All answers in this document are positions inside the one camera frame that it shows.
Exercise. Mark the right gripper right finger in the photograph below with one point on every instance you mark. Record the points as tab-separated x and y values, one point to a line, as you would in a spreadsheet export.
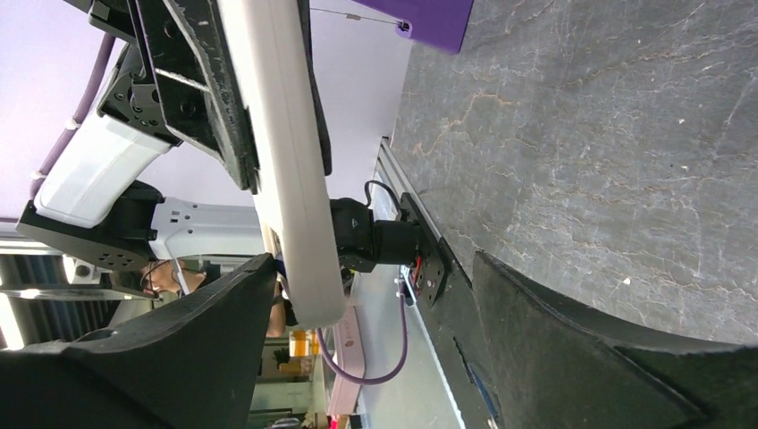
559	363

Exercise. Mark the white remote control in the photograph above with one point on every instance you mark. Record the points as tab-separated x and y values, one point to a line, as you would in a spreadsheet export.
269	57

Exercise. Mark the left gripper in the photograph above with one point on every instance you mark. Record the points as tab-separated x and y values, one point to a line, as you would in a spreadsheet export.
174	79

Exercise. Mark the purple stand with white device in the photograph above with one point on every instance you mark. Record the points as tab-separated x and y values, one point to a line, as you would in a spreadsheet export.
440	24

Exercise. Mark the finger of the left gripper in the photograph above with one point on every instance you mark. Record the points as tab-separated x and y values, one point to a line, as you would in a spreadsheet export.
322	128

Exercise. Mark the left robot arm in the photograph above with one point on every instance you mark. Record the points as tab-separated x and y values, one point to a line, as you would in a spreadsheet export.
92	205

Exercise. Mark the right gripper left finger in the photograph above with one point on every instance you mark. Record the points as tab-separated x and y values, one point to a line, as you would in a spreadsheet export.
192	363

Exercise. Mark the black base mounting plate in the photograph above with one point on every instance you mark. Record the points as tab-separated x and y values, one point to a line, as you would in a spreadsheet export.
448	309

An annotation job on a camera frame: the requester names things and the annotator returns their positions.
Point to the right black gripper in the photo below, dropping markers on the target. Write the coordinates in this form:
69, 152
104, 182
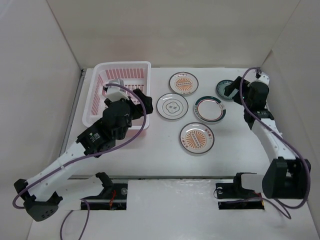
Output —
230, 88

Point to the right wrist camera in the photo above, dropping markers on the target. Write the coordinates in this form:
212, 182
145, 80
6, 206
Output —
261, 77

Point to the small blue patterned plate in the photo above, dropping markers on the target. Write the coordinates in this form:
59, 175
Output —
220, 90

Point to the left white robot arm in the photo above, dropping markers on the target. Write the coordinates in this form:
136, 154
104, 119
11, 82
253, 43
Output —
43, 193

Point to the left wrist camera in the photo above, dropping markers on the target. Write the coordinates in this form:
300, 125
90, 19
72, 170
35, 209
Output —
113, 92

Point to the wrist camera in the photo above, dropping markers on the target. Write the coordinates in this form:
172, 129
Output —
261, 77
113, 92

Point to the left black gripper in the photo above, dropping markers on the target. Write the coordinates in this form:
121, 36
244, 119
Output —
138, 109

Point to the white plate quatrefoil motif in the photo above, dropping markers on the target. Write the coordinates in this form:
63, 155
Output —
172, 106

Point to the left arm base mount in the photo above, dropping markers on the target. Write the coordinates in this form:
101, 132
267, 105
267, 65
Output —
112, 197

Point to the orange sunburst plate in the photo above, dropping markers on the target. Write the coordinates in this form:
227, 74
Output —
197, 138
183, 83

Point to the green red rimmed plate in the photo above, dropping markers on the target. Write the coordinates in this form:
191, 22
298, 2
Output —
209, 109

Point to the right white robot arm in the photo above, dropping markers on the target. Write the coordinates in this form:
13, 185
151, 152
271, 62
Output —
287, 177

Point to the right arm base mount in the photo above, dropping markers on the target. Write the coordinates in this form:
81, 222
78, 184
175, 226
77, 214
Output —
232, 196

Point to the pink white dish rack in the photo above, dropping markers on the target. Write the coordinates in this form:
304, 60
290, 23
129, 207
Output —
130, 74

- About this task: Please retype the material above exactly, and omit its images.

- Answer box:
All answers in this document are positions inside the one camera frame that it shows.
Exercise. Mark the right gripper right finger in the photograph below with one point on every instance you mark. Record the points as tab-separated x and y values, one point to a line, as you would in a spreadsheet export.
559	363

Exercise. Mark the white remote control in the photograph above with one point on every instance you mark. Record the points as tab-separated x and y values, one point to a line, as you would in a spreadsheet export.
269	57

Exercise. Mark the left gripper in the photograph above with one point on every instance you mark. Record the points as tab-separated x and y values, one point to a line, as you would in a spreadsheet export.
174	79

Exercise. Mark the purple stand with white device in the photograph above with one point on every instance you mark. Record the points as tab-separated x and y values, one point to a line, as you would in a spreadsheet export.
440	24

Exercise. Mark the finger of the left gripper in the photograph above with one point on every instance you mark. Record the points as tab-separated x and y values, one point to a line, as you would in a spreadsheet export.
322	128

Exercise. Mark the left robot arm in the photograph above with one point on every instance you mark. Record the points as tab-separated x and y values, one point to a line, as you would in a spreadsheet export.
92	205

Exercise. Mark the right gripper left finger in the photograph above with one point on every instance you mark. Record the points as tab-separated x and y values, one point to a line, as you would in a spreadsheet export.
192	363

Exercise. Mark the black base mounting plate in the photograph above with one point on every instance you mark. Record the points as tab-separated x and y values, one point to a line, as you would in a spreadsheet export.
448	309

An annotation job on a camera frame: the requester names things and the annotator returns their positions.
Point to the right black gripper in the photo below, dropping markers on the target. Write the coordinates in this form:
69, 152
104, 182
Output —
230, 88

Point to the right wrist camera in the photo above, dropping markers on the target. Write the coordinates in this form:
212, 182
145, 80
6, 206
Output —
261, 77

Point to the small blue patterned plate in the photo above, dropping markers on the target. Write the coordinates in this form:
59, 175
Output —
220, 90

Point to the left white robot arm in the photo above, dropping markers on the target. Write the coordinates in this form:
136, 154
104, 119
11, 82
253, 43
Output —
43, 193

Point to the left wrist camera in the photo above, dropping markers on the target. Write the coordinates in this form:
300, 125
90, 19
72, 170
35, 209
Output —
113, 92

Point to the wrist camera in the photo above, dropping markers on the target. Write the coordinates in this form:
172, 129
Output —
261, 77
113, 92

Point to the left black gripper in the photo above, dropping markers on the target. Write the coordinates in this form:
121, 36
244, 119
Output —
138, 109

Point to the white plate quatrefoil motif in the photo above, dropping markers on the target. Write the coordinates in this form:
63, 155
Output —
172, 106

Point to the left arm base mount in the photo above, dropping markers on the target. Write the coordinates in this form:
101, 132
267, 105
267, 65
Output —
112, 197

Point to the orange sunburst plate in the photo above, dropping markers on the target. Write the coordinates in this form:
227, 74
Output —
197, 138
183, 83

Point to the green red rimmed plate in the photo above, dropping markers on the target. Write the coordinates in this form:
191, 22
298, 2
Output —
209, 109

Point to the right white robot arm in the photo above, dropping markers on the target. Write the coordinates in this form:
13, 185
151, 152
271, 62
Output —
287, 177

Point to the right arm base mount in the photo above, dropping markers on the target. Write the coordinates in this form:
81, 222
78, 184
175, 226
77, 214
Output —
232, 196

Point to the pink white dish rack in the photo above, dropping markers on the target. Write the coordinates in this form:
304, 60
290, 23
129, 207
Output —
130, 74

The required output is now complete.